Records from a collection
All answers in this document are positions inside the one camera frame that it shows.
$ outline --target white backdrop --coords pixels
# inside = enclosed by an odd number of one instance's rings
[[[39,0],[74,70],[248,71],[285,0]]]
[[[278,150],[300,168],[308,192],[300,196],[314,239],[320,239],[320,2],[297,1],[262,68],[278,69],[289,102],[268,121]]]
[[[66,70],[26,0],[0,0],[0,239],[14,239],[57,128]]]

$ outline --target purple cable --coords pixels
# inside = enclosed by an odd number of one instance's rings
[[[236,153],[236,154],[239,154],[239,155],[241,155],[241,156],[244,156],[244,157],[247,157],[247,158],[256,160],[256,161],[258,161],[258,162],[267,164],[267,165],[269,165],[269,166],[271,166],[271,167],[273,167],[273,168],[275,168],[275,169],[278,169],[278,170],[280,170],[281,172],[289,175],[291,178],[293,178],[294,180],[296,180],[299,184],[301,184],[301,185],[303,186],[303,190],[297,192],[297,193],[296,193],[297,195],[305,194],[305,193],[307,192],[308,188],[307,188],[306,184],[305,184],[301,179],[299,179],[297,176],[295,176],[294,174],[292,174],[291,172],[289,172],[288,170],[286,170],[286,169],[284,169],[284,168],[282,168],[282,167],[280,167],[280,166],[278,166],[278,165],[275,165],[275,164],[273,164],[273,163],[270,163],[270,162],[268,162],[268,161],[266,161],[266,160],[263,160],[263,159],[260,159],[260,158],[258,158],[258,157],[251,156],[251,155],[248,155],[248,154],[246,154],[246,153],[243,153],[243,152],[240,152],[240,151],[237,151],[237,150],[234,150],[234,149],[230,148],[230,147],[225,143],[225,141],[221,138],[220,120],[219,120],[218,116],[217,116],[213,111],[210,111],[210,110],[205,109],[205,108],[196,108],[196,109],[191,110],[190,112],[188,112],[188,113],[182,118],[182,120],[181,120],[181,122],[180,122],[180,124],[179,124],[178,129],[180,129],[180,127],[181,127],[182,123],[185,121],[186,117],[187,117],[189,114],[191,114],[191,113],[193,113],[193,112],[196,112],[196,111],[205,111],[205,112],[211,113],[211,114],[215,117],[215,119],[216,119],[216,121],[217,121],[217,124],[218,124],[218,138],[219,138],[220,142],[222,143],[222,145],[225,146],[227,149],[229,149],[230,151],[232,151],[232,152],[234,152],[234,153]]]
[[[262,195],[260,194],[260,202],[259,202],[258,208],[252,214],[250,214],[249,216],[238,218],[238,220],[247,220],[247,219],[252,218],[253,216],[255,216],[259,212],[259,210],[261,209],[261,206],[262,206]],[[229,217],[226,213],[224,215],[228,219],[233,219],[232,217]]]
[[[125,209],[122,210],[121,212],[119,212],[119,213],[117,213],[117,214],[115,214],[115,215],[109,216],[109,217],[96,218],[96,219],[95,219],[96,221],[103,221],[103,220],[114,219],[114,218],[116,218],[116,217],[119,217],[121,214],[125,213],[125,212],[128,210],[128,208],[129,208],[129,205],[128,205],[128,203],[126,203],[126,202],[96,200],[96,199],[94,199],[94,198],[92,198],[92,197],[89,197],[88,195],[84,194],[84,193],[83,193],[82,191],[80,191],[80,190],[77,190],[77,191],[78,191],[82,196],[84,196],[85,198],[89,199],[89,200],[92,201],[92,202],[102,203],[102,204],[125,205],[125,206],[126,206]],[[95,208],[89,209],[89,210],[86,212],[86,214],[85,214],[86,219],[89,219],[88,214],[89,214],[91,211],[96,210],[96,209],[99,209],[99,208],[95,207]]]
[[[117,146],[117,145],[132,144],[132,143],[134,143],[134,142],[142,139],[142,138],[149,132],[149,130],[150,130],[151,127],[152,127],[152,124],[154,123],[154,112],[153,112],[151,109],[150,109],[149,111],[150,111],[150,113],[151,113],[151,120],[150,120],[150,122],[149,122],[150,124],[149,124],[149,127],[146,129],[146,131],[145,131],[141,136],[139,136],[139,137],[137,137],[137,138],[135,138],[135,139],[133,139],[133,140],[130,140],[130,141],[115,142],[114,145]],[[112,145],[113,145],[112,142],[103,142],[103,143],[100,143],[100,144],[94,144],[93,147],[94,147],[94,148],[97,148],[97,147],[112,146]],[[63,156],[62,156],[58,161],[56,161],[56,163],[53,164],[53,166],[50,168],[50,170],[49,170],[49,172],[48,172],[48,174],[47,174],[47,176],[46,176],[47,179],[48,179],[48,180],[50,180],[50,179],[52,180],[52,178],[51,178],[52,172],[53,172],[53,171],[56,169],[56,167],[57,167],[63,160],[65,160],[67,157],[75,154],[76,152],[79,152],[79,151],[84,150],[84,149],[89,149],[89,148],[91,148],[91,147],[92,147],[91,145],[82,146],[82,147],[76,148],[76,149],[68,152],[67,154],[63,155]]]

## [Task item]
Without omission, return all of the records exactly as given.

## [Answer space]
All answers in this document are positions inside the one camera frame that it shows.
$ outline --target white backdrop --coords pixels
# inside = enclosed by an odd number of one instance's rings
[[[39,0],[74,70],[248,71],[285,0]]]
[[[278,150],[300,168],[308,192],[300,196],[314,239],[320,239],[320,2],[297,1],[262,68],[278,69],[289,102],[268,121]]]
[[[66,70],[26,0],[0,0],[0,239],[14,239],[57,128]]]

$ outline --target purple cable --coords pixels
# inside = enclosed by an odd number of one instance's rings
[[[236,153],[236,154],[239,154],[239,155],[241,155],[241,156],[244,156],[244,157],[247,157],[247,158],[256,160],[256,161],[258,161],[258,162],[267,164],[267,165],[269,165],[269,166],[271,166],[271,167],[273,167],[273,168],[275,168],[275,169],[278,169],[278,170],[280,170],[281,172],[289,175],[291,178],[293,178],[294,180],[296,180],[299,184],[301,184],[301,185],[303,186],[303,190],[297,192],[297,193],[296,193],[297,195],[305,194],[305,193],[307,192],[308,188],[307,188],[306,184],[305,184],[301,179],[299,179],[297,176],[295,176],[294,174],[292,174],[291,172],[289,172],[288,170],[286,170],[286,169],[284,169],[284,168],[282,168],[282,167],[280,167],[280,166],[278,166],[278,165],[275,165],[275,164],[273,164],[273,163],[270,163],[270,162],[268,162],[268,161],[266,161],[266,160],[263,160],[263,159],[260,159],[260,158],[258,158],[258,157],[251,156],[251,155],[248,155],[248,154],[246,154],[246,153],[243,153],[243,152],[240,152],[240,151],[237,151],[237,150],[234,150],[234,149],[230,148],[230,147],[225,143],[225,141],[221,138],[220,120],[219,120],[218,116],[217,116],[213,111],[210,111],[210,110],[205,109],[205,108],[196,108],[196,109],[191,110],[190,112],[188,112],[188,113],[182,118],[182,120],[181,120],[181,122],[180,122],[180,124],[179,124],[178,129],[180,129],[180,127],[181,127],[182,123],[185,121],[186,117],[187,117],[189,114],[191,114],[191,113],[193,113],[193,112],[196,112],[196,111],[205,111],[205,112],[211,113],[211,114],[215,117],[215,119],[216,119],[216,121],[217,121],[217,124],[218,124],[218,138],[219,138],[220,142],[222,143],[222,145],[225,146],[227,149],[229,149],[230,151],[232,151],[232,152],[234,152],[234,153]]]
[[[262,195],[260,194],[260,202],[259,202],[258,208],[252,214],[250,214],[249,216],[238,218],[238,220],[247,220],[247,219],[252,218],[253,216],[255,216],[259,212],[259,210],[261,209],[261,206],[262,206]],[[229,217],[226,213],[224,215],[228,219],[233,219],[232,217]]]
[[[125,209],[122,210],[121,212],[119,212],[119,213],[117,213],[117,214],[115,214],[115,215],[109,216],[109,217],[96,218],[96,219],[95,219],[96,221],[103,221],[103,220],[114,219],[114,218],[116,218],[116,217],[119,217],[121,214],[125,213],[125,212],[128,210],[128,208],[129,208],[129,205],[128,205],[128,203],[126,203],[126,202],[96,200],[96,199],[94,199],[94,198],[92,198],[92,197],[89,197],[88,195],[84,194],[84,193],[83,193],[82,191],[80,191],[80,190],[77,190],[77,191],[78,191],[82,196],[84,196],[85,198],[89,199],[89,200],[92,201],[92,202],[102,203],[102,204],[125,205],[125,206],[126,206]],[[95,208],[89,209],[89,210],[86,212],[86,214],[85,214],[86,219],[89,219],[88,214],[89,214],[91,211],[96,210],[96,209],[99,209],[99,208],[95,207]]]
[[[117,146],[117,145],[132,144],[132,143],[134,143],[134,142],[142,139],[142,138],[149,132],[149,130],[150,130],[151,127],[152,127],[152,124],[154,123],[154,112],[153,112],[151,109],[150,109],[149,111],[150,111],[150,113],[151,113],[151,120],[150,120],[150,122],[149,122],[150,124],[149,124],[149,127],[146,129],[146,131],[145,131],[141,136],[139,136],[139,137],[137,137],[137,138],[135,138],[135,139],[133,139],[133,140],[130,140],[130,141],[115,142],[114,145]],[[112,145],[113,145],[112,142],[103,142],[103,143],[100,143],[100,144],[94,144],[93,147],[94,147],[94,148],[97,148],[97,147],[112,146]],[[63,156],[62,156],[58,161],[56,161],[56,163],[53,164],[53,166],[50,168],[50,170],[49,170],[49,172],[48,172],[48,174],[47,174],[47,176],[46,176],[47,179],[48,179],[48,180],[50,180],[50,179],[52,180],[52,178],[51,178],[52,172],[53,172],[53,171],[56,169],[56,167],[57,167],[63,160],[65,160],[67,157],[75,154],[76,152],[79,152],[79,151],[84,150],[84,149],[89,149],[89,148],[91,148],[91,147],[92,147],[91,145],[82,146],[82,147],[76,148],[76,149],[68,152],[67,154],[63,155]]]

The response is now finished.